**WORK TO COMPLETE**. Within the data beneath, some lines may hold the word "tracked". Give the number of those lines and nothing else.

**SOURCE DATA**.

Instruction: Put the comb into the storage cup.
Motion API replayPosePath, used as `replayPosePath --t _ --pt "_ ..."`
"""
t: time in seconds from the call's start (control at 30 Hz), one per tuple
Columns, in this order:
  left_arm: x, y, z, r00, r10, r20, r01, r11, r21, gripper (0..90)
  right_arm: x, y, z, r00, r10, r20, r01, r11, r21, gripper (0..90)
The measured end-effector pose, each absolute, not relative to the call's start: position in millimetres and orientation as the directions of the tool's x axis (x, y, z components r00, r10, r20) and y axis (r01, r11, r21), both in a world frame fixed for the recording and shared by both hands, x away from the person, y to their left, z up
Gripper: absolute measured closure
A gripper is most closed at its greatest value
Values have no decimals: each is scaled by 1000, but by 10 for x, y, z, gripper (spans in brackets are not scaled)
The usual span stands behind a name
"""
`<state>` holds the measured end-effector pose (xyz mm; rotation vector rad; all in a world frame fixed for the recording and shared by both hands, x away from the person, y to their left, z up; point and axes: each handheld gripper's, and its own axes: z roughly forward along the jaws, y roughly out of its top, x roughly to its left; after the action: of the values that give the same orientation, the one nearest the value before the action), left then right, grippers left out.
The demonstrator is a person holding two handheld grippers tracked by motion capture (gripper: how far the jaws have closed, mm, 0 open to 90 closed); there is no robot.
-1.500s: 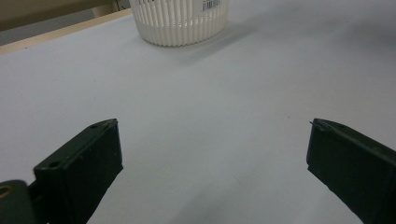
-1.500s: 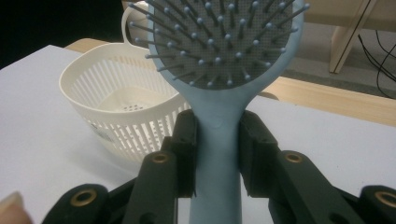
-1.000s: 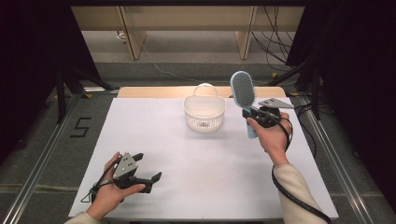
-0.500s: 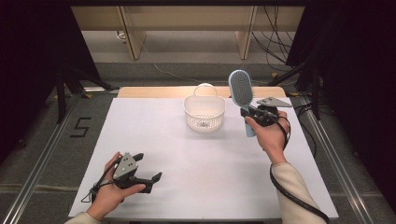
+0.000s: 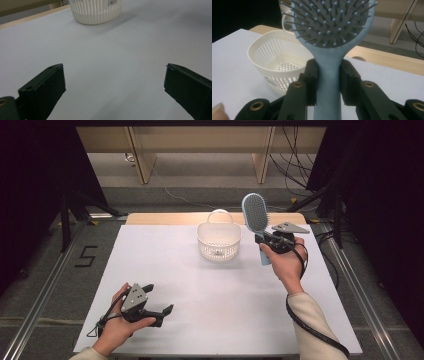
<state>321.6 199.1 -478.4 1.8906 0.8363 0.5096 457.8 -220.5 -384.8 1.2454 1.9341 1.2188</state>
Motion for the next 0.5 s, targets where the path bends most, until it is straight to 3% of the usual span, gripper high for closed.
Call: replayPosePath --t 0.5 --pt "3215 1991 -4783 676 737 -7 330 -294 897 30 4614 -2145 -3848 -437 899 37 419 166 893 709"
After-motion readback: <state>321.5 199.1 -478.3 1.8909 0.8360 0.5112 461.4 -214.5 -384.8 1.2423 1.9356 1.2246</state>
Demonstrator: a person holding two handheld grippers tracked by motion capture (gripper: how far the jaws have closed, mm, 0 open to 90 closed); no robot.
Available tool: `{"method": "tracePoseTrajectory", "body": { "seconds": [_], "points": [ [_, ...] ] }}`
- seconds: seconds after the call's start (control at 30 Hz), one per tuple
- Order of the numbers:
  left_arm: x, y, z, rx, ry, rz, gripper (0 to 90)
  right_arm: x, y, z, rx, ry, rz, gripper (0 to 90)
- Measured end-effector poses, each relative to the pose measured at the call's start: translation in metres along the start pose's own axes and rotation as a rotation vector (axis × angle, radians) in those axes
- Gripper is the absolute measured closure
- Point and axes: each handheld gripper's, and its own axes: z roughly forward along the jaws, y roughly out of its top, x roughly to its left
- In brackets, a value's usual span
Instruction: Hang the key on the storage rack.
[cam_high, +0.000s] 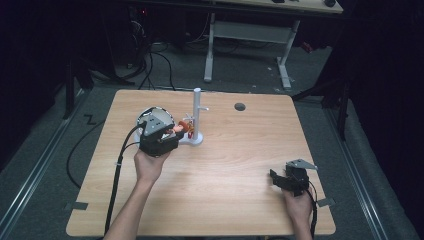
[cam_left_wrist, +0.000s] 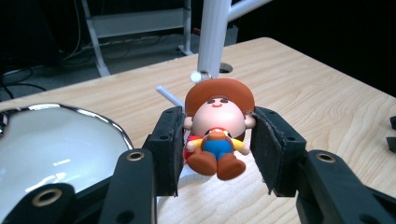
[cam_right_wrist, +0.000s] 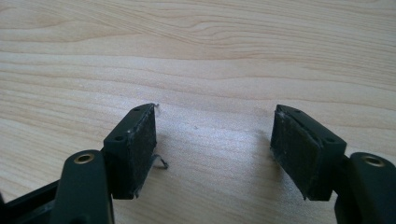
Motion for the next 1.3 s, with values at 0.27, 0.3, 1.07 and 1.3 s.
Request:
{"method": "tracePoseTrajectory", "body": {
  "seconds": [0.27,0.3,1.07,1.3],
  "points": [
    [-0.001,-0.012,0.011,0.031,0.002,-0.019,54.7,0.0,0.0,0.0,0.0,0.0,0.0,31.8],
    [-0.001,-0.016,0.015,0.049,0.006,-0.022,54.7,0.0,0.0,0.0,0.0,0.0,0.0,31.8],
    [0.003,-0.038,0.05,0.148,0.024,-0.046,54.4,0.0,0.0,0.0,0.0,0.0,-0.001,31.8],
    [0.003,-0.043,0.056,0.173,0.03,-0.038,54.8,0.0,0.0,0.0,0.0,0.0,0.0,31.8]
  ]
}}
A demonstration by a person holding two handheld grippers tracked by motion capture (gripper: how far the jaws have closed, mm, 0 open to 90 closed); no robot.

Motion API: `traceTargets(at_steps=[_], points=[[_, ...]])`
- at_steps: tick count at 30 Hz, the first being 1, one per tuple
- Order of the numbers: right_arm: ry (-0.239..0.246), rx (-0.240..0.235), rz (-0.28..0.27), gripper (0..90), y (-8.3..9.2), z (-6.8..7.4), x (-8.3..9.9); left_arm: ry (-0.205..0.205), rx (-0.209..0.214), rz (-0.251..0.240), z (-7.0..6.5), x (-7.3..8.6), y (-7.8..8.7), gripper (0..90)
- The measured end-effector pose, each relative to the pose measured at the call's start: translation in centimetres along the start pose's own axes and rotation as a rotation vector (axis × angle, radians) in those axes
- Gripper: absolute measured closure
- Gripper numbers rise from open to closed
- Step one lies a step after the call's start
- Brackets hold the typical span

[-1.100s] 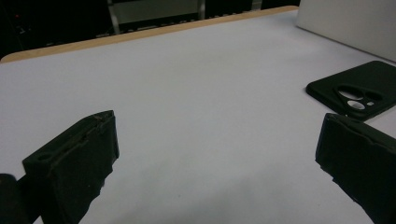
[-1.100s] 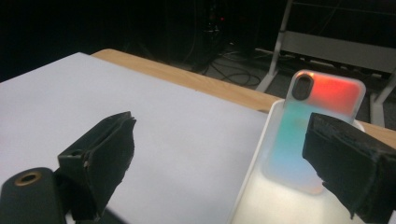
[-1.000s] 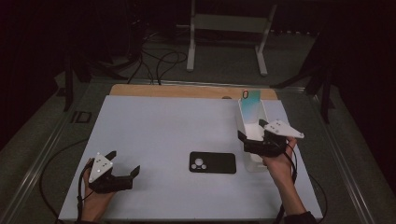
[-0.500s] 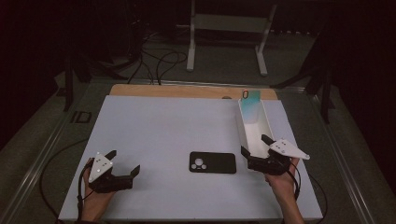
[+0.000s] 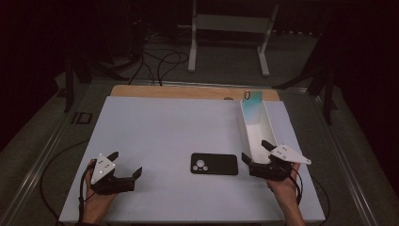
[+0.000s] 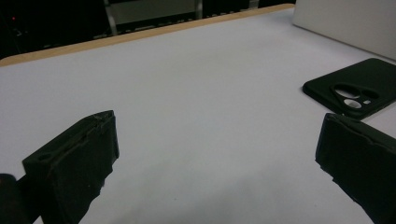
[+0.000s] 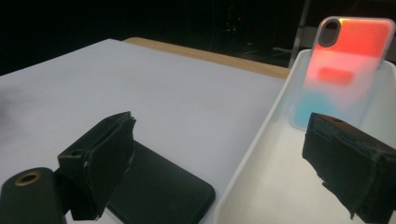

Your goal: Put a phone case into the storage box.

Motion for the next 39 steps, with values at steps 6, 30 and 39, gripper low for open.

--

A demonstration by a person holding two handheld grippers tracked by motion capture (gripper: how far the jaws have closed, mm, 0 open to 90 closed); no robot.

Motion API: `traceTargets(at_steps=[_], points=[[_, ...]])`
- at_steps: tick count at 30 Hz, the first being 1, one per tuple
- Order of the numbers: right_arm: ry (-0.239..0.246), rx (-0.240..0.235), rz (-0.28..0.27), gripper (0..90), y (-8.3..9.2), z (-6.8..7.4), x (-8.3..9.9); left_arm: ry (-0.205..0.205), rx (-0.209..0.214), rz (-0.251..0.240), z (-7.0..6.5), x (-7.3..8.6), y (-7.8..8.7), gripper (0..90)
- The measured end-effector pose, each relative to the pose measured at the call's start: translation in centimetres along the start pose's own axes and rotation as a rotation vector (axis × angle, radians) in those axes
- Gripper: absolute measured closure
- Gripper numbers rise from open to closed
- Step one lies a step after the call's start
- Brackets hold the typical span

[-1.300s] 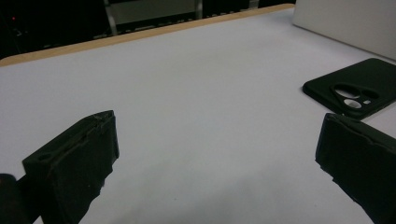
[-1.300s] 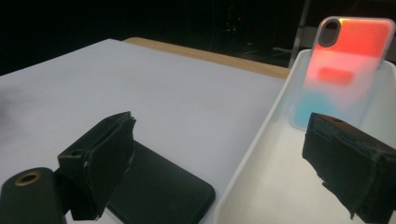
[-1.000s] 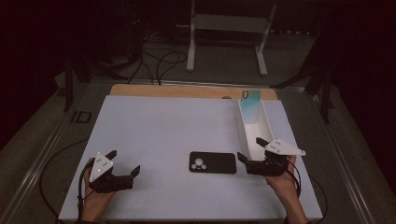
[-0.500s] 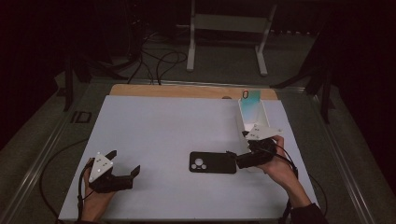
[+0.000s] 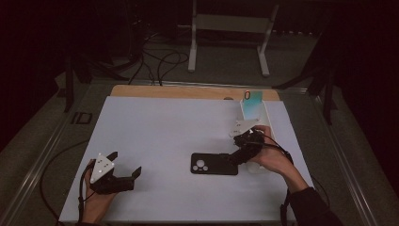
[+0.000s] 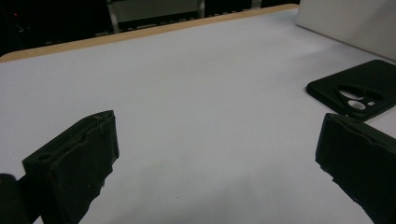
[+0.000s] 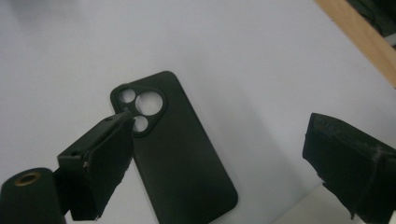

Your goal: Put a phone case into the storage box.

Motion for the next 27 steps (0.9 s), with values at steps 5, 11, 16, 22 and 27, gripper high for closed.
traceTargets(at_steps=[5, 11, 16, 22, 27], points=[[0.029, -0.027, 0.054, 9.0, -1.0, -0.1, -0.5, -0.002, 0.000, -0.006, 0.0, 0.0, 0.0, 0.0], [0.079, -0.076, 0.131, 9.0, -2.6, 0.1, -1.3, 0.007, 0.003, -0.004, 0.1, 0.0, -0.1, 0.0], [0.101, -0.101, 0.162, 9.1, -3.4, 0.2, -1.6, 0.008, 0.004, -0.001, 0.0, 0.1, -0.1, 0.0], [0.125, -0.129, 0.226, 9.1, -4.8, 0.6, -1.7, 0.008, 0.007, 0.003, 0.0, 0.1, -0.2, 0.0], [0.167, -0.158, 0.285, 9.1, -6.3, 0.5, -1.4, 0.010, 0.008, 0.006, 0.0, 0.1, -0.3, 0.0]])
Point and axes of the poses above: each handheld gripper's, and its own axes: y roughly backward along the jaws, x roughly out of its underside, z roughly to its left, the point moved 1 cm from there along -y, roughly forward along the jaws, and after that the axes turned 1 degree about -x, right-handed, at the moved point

**WRITTEN SOLUTION**. 4